The median Ct values were used to calculate the relative amount by the ddCt
comparative method. The ddCt values were used to find the differential
expression level or relative quantification normalized by the Livak method or 2
(-ddCt)
method, where dCt diseased samples = (Ct microRNA of interest
– Ct RNU48), dCt healthy samples = (Ct microRNA of
interest – Ct RNU48) and the ddCt = (dCt diseased samples
– dCt healthy samples) and the standardized relative quantification
or differential expression is equal to 2-ddCt or Fold Change (FC, change in the expression
from the control group or healthy samples) (7).
Statistical analysis
MicroRNA
expression levels were analyzed using the non-parametric Kruskal-Wallis test.
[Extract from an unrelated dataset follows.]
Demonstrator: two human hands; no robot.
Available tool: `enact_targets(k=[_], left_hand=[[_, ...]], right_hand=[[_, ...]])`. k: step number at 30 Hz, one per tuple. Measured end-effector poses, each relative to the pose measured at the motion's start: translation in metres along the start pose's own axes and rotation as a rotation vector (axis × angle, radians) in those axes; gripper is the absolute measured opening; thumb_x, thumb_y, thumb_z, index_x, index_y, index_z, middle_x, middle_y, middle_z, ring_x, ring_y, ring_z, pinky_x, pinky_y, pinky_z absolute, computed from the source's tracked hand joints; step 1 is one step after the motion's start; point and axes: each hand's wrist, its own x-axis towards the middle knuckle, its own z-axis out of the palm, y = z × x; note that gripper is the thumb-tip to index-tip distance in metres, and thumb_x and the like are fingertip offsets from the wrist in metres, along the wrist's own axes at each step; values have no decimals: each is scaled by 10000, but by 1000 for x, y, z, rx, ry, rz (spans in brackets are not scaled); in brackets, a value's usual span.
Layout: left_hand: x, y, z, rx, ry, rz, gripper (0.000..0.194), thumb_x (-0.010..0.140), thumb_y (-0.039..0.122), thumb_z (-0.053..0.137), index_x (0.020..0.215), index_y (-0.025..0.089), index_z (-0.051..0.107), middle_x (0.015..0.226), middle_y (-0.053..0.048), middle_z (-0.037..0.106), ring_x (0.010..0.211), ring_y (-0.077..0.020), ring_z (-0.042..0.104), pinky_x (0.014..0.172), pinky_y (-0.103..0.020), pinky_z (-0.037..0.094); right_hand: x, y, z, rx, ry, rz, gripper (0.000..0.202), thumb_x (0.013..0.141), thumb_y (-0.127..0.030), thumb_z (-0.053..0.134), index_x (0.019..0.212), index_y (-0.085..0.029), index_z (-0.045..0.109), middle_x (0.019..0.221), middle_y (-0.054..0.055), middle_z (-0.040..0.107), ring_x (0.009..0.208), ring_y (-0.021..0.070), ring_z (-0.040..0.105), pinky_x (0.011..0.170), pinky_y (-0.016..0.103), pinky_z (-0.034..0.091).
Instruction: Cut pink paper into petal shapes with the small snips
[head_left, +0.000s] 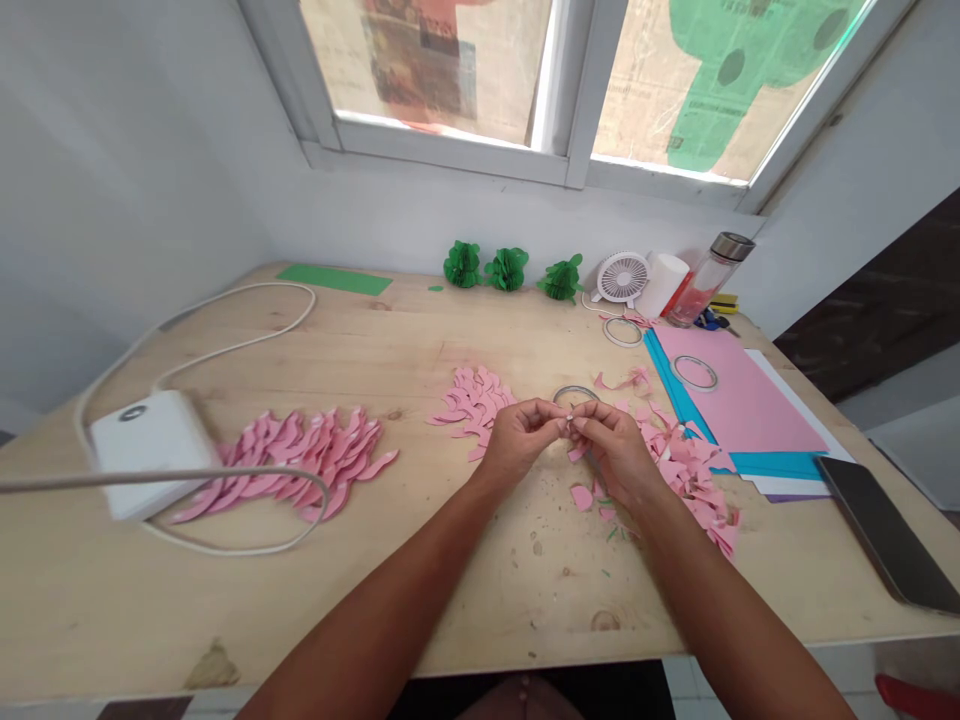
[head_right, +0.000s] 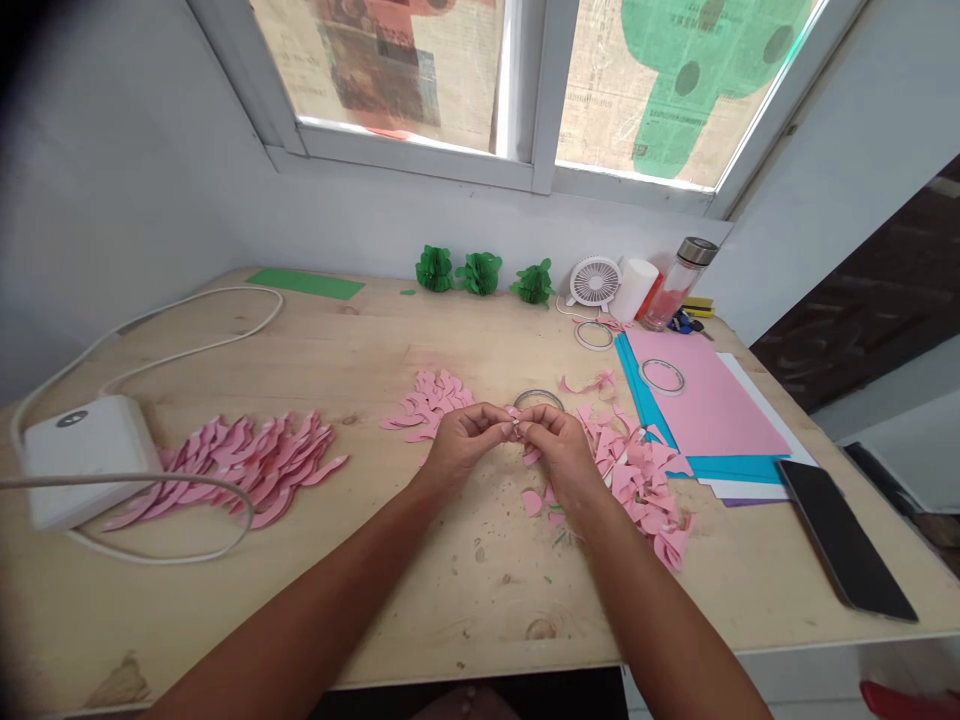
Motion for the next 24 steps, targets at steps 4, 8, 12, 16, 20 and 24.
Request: enact_targets(k=[4,8,12,16,20,24], left_hand=[[0,-1,0,-9,5,10,136,643,271,700,662,150,642,665,-32,661,653,-149,621,685,-292,521],[0,-1,0,55,24,40,108,648,248,690,648,155,637,651,-19,648,653,-135,606,672,-263,500],[0,-1,0,116,36,56,98,656,243,676,635,157,633,639,-11,635,644,-124,589,645,-243,474],[0,0,1,135,41,57,94,649,237,674,619,159,630,625,-5,627,623,-118,577,614,-235,457],[0,-1,1,131,38,56,84,647,226,675,622,157,634,631,-7,628,627,-118,578,616,-232,458],[-1,0,1,99,17,40,96,652,233,685,639,149,640,660,-14,641,652,-121,590,646,-236,472]], right_hand=[[1,2,-2,-7,-11,-11,140,633,-290,672,698,-170,634,667,8,605,561,106,513,502,228,437],[2,6,-3,-52,4,-37,143,629,-282,685,694,-168,627,660,2,595,545,96,499,477,211,418],[3,8,-3,-99,11,-56,147,640,-283,685,689,-167,610,645,-2,580,531,90,486,452,200,381],[3,8,-3,-128,9,-69,141,650,-279,678,672,-168,594,615,-14,559,511,83,476,446,193,357],[3,9,-4,-129,10,-76,143,644,-280,682,671,-168,597,617,-17,557,511,81,471,449,196,356],[4,8,-4,-78,11,-46,139,632,-267,695,668,-167,605,626,-17,561,521,81,472,464,201,368]])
It was used to make multiple comparisons between latent TB, active TB and
healthy controls before performing the Mann-Whitney test. The Prism 6
statistical package (GraphPad Software, Inc, CA, USA) was the one used.
RESULTS
Relative quantification of microRNAs using real-time PCR
The results of relative quantification using real time PCR show
different Ct values in each fluorescence curve for miR-21, miR29a, miR-99b and
miR-155 regarding the RNU48 normalizer. Which gave us Ct values lower than 35,
these Ct values were used to find the ddCt and the normalized relative
expression level.
When analyzing the Ct data obtained by real-time PCR,
it was found that the four selected microRNAs were differentially expressed
(without reaching a statistically significant difference when comparing the
groups using the Kruskal-Wallis and Mann-Whitney non-parametric test in
patients with active TB and patients with latent TB compared to healthy
controls).
Data standardization and
analysis
According to the Livak method, the standardized relative
quantification or gene expression for miR-21, miR-29a, miR-99b and miR-155 in
serum samples is represented by the number of times more, expressed in active
TB and latent TB samples versus the control group. The standardized relative
quantification (RQn) of these microRNAs between latent TB and active TB is
represented by the relative median between both pathologies (Table 2).
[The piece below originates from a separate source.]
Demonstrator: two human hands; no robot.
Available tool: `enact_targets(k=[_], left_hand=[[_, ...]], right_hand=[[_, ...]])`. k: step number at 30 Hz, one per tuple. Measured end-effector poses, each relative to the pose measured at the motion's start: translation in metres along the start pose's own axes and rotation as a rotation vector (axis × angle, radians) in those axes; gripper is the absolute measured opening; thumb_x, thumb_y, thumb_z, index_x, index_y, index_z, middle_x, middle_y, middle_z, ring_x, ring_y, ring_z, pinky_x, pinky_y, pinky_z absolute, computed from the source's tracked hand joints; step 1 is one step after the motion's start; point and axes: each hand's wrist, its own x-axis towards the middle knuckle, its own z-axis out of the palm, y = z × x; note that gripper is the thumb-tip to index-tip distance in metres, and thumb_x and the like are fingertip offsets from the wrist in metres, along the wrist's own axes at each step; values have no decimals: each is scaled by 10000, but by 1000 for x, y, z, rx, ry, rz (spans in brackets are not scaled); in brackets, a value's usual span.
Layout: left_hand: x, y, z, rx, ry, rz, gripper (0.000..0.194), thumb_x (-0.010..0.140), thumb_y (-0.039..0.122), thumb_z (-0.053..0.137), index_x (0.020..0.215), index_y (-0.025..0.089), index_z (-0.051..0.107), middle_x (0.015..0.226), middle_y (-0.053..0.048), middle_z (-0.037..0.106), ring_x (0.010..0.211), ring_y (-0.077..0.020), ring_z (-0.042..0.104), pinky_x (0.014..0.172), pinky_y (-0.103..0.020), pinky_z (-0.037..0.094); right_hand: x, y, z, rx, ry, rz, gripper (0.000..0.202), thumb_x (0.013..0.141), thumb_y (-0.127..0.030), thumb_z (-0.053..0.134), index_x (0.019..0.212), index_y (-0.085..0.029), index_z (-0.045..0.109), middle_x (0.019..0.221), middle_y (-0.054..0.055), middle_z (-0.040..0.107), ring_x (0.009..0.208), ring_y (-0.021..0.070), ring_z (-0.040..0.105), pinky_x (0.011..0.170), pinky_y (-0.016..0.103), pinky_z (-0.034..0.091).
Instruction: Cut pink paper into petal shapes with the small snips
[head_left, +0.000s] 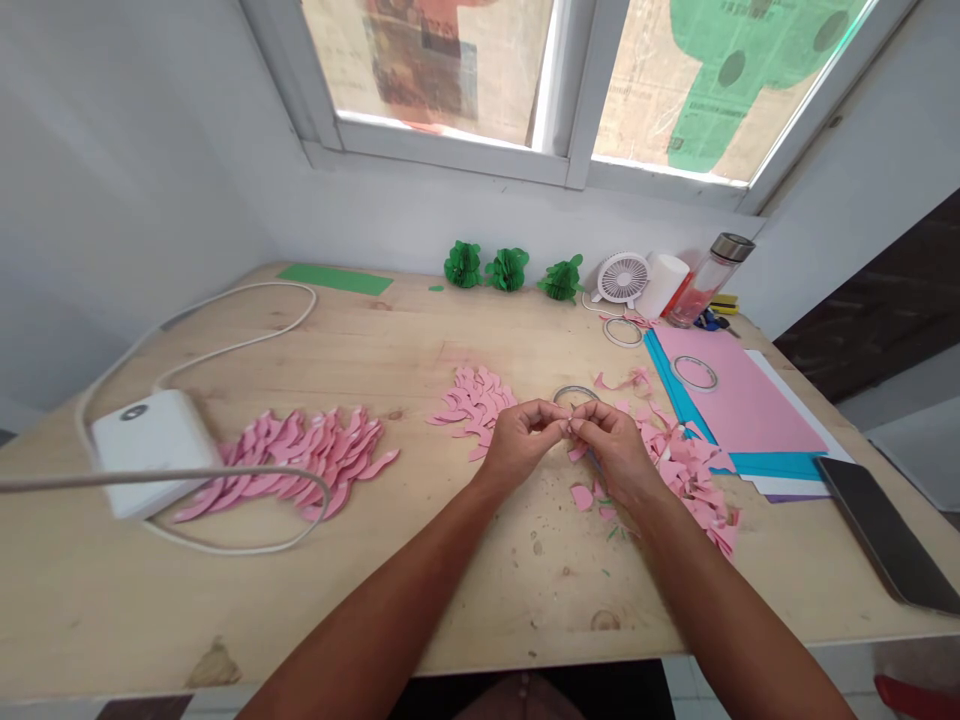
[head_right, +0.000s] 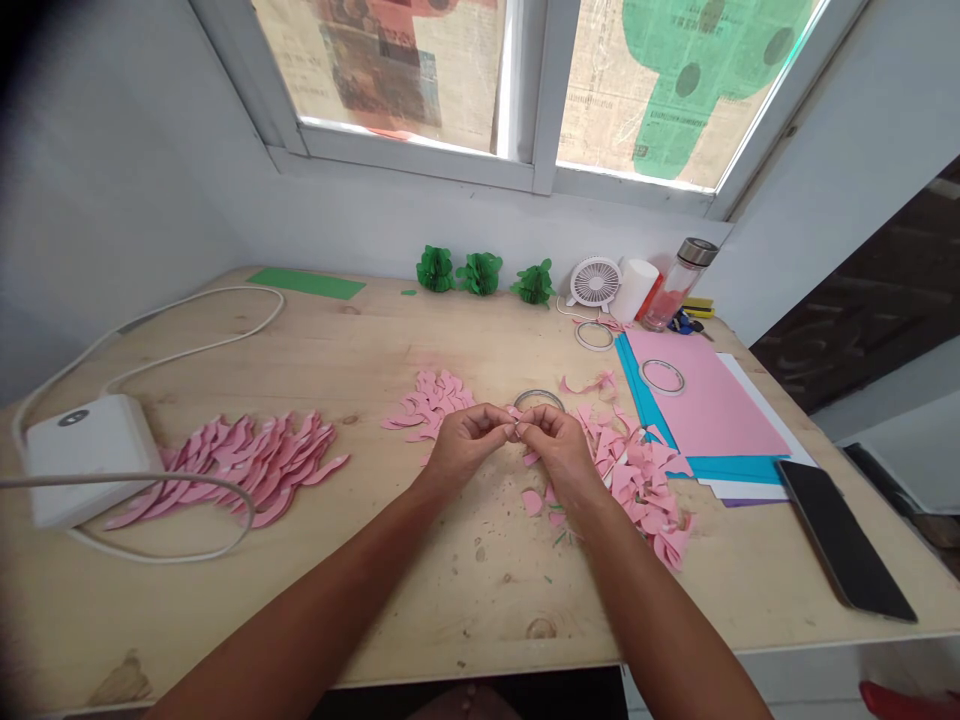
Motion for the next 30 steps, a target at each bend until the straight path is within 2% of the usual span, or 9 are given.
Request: enact_targets(k=[8,14,19,25,28,30], left_hand=[[-1,4,1,-177,-53,-67,104,671,236,687,692,138,661,647,-13,650,630,-123,604,660,-259,495],[1,3,-2,-187,-71,-79,127,658,240,702,728,137,680,640,-11,652,616,-115,594,663,-256,480],[1,6,-2,-148,-58,-73,136,688,255,672,748,134,678,621,-10,642,609,-110,583,635,-237,461],[2,0,-4,119,43,30,143,730,272,613,785,147,654,679,-25,660,655,-138,604,646,-261,472],[1,-7,-5,467,83,198,94,740,218,586,785,171,653,780,-39,677,720,-156,610,690,-289,473],[0,-10,-5,694,68,310,119,741,171,569,829,190,647,819,-40,678,798,-173,606,750,-315,465]], right_hand=[[-1,-7,-1,160,-99,82,160,622,-276,723,650,-166,610,587,-18,561,519,84,466,496,218,390],[0,-3,-5,201,-163,94,133,659,-257,709,674,-163,616,611,-12,577,549,89,488,521,220,397],[1,-4,-7,213,-146,98,140,659,-265,707,680,-163,613,631,-7,581,557,96,493,521,229,402],[5,-10,-11,225,41,30,156,635,-265,720,667,-168,603,593,-31,558,534,73,466,531,212,382],[7,-11,-13,234,101,-15,166,614,-263,732,657,-167,604,568,-39,536,531,70,455,521,208,365],[8,-10,-13,230,120,-25,171,601,-263,738,654,-168,607,557,-42,524,523,71,447,511,210,357]])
Table 2. Standardized differential expression
analysis of miR-21, miR-29a, miR-99b and miR-155 in patients with latent TB and
patients with active TB versus healthy controls.
L1-L10: Patients with clinical diagnosis of latent tuberculosis;
A1- A9: Patients with clinical diagnosis of active tuberculosis; ddCt*: Livak
method or expression (fold change);
TB: Tuberculosis.
No statistical differences were found in the miR-99b
gene expression in patients with active TB and latent TB (Figures 1 and 2).
Distribution of expressions from the minimum to the maximum level
of expression in each group and the differences in the medians for each group
of genes.
Figure 1. Standardized relative quantification in ten
patients with latent 44TB and nine patients with active TB versus healthy
controls. Analysis performed by the Livak method.
Figure 2. Differential expression (medians) of
microRNA between latent TB and active TB.
DISCUSSION
For some years now, transcriptomic analyses have been used to
obtain information on how genes are being expressed and how small RNAs regulate
them, among these, the microRNAs. Currently, these small molecules (miRNAs) are
being used as potential components of vaccines, biomarkers for early cancer
diagnosis and predictors of metabolic diseases (20,21). Likewise, the expression
of other groups of small RNAs, whose function was not very clearly known, are
now being considered as disease biomarkers (22).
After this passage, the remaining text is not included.